> [Work to be completed]: All of the data that follows should be output again without any alteration.

> [Information shown]:

= Beginning of Section =

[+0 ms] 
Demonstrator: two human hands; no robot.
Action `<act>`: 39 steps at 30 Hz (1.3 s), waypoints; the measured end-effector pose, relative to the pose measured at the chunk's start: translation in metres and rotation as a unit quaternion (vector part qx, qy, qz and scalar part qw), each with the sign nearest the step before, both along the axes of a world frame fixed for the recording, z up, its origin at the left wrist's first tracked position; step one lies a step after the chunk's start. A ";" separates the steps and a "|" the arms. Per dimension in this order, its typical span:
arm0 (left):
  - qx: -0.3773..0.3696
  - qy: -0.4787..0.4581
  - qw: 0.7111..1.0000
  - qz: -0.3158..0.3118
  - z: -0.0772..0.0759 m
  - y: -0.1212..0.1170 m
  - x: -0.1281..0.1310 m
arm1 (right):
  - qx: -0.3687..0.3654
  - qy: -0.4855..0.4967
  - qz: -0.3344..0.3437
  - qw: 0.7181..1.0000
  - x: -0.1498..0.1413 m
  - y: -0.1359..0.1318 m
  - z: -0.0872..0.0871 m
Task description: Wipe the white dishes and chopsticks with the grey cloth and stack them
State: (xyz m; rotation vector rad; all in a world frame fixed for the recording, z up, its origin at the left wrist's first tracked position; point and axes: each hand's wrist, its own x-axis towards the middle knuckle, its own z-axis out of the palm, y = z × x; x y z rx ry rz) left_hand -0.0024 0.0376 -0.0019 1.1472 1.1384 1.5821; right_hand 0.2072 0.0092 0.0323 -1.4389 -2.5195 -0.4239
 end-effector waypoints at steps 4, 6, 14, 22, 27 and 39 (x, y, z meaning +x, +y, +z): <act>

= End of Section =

> [Finished task]:
[+0 ms] 
Demonstrator: two human hands; no robot.
Action `<act>`: 39 steps at 30 Hz (1.3 s), waypoints; the measured end-effector pose, relative to the pose measured at the chunk's start: translation in metres and rotation as a unit quaternion (vector part qx, qy, qz and scalar part qw), each with the sign nearest the step before, both along the axes of a world frame fixed for the recording, z up, its origin at the left wrist's first tracked position; step one lies a step after the chunk's start. A ";" separates the steps and a "|" the arms. Per dimension in this order, its typical span:
arm0 (left):
  - qx: -0.3773..0.3696
  - qy: -0.4787..0.4581
  - qw: 0.7111..1.0000
  - qz: -0.3158..0.3118
  - z: -0.0772..0.0759 m
  - y: -0.1212..0.1170 m
  - x: -0.1281..0.1310 m
arm1 (right):
  - qx: -0.3687..0.3654
  - qy: -0.4855..0.4967
  - qz: -0.3344..0.3437
  - qw: 0.7181..1.0000
  - x: -0.1498..0.1413 m
  - y: -0.1359..0.1318 m
  - z: -0.0872..0.0871 m
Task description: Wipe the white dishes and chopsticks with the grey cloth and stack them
State: (xyz m; rotation vector rad; all in a world frame fixed for the recording, z up, its origin at the left wrist's first tracked position; point and axes: each hand's wrist, its own x-axis towards the middle knuckle, its own z-axis out of the palm, y = z × x; x y z rx ry rz) left_hand -0.0024 0.0376 -0.0019 1.1472 1.1384 1.5821; right_hand 0.2072 0.0092 0.0323 -1.4389 -2.5195 -0.4239
 end-effector waypoints at steps 4, 6, 14, 22, 27 and 39 (x, y, z meaning +x, +y, +z): <act>

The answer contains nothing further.